Robert Watkins’ The BLUEPRINT/Product Disparity: Learning from Lofty Plans and Humble Products is a self-reflective work acting dually as text and artwork. His comic challenges traditional assumptions about the medium as an academic tool and presents it instead as an answer to what alternatives to written text can exist to convey academic messages. Watkins weaves the theme of the blueprint through the comic through both its literal meaning in relation to gridded drawing and its conceptual understanding as a graphic guide.

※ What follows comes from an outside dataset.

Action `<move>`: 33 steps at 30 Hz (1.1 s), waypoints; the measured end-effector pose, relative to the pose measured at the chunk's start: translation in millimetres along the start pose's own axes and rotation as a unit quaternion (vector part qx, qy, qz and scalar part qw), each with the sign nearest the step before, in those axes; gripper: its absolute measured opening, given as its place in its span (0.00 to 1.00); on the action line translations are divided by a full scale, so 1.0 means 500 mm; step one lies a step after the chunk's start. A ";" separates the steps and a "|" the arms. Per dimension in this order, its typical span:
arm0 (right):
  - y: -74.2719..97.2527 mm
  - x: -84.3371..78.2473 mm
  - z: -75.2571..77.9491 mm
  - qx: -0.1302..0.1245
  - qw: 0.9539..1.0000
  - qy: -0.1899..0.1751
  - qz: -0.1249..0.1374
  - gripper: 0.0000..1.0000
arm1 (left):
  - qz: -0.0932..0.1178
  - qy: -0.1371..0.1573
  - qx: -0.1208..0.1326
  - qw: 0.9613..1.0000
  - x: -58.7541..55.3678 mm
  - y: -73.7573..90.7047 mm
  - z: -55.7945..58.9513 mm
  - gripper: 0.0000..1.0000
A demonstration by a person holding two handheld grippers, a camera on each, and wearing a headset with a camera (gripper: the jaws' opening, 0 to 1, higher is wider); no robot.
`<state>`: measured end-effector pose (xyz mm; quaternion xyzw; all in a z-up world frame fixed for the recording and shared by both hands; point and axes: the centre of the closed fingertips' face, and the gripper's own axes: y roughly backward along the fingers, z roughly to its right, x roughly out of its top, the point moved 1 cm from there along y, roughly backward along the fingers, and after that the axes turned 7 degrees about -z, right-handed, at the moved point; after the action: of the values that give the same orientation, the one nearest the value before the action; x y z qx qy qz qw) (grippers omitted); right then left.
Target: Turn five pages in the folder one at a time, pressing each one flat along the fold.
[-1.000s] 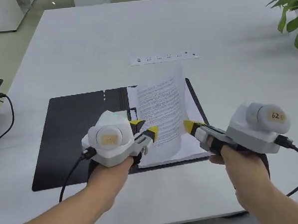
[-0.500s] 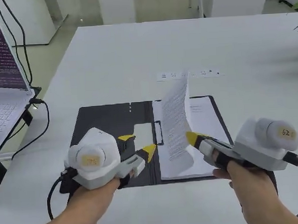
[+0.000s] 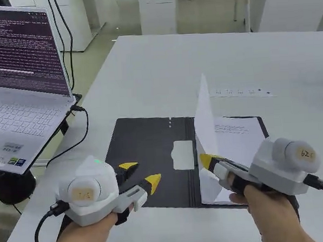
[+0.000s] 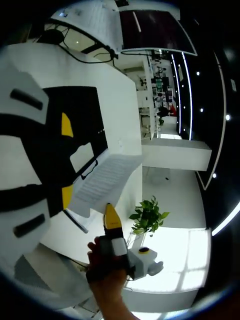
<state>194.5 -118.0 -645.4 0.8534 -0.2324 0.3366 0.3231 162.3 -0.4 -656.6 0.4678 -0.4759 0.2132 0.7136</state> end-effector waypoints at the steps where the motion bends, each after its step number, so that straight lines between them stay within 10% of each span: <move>1: -0.009 -0.005 -0.006 0.002 1.000 0.002 -0.004 0.00 | 0.000 0.000 0.003 1.000 -0.003 0.006 -0.005 0.31; 16: -0.116 -0.071 -0.064 0.010 0.996 0.043 -0.072 0.00 | -0.011 0.019 0.023 1.000 -0.043 0.046 -0.053 0.30; 33: -0.224 -0.192 -0.039 -0.007 0.981 0.078 -0.177 0.00 | -0.051 0.028 0.020 0.998 -0.117 0.049 -0.077 0.29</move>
<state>191.1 -10.4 -748.5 0.8497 -0.0542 0.3380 0.4010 135.9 53.0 -700.9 0.4993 -0.4268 0.1987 0.7274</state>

ERIS-2000 is a mysterious, metafictional, multimedia concept piece by British visual and sound artists William Fairbrother, Alberto Ruiz Soler, and Oliver Smith. Through a cryptic backstory, an allegedly “lost” informational video, and a fully interactive virtual simulation, the artists—under the auspices of the “Erica Symms Society”—exhibit a prototype of a scientific instrument that measures the consequences of human decisions on complex systems. ERIS-2000 probes the arcane spaces between science fact and science fiction, between digital models and physically manufacturable objects, between invention and realization.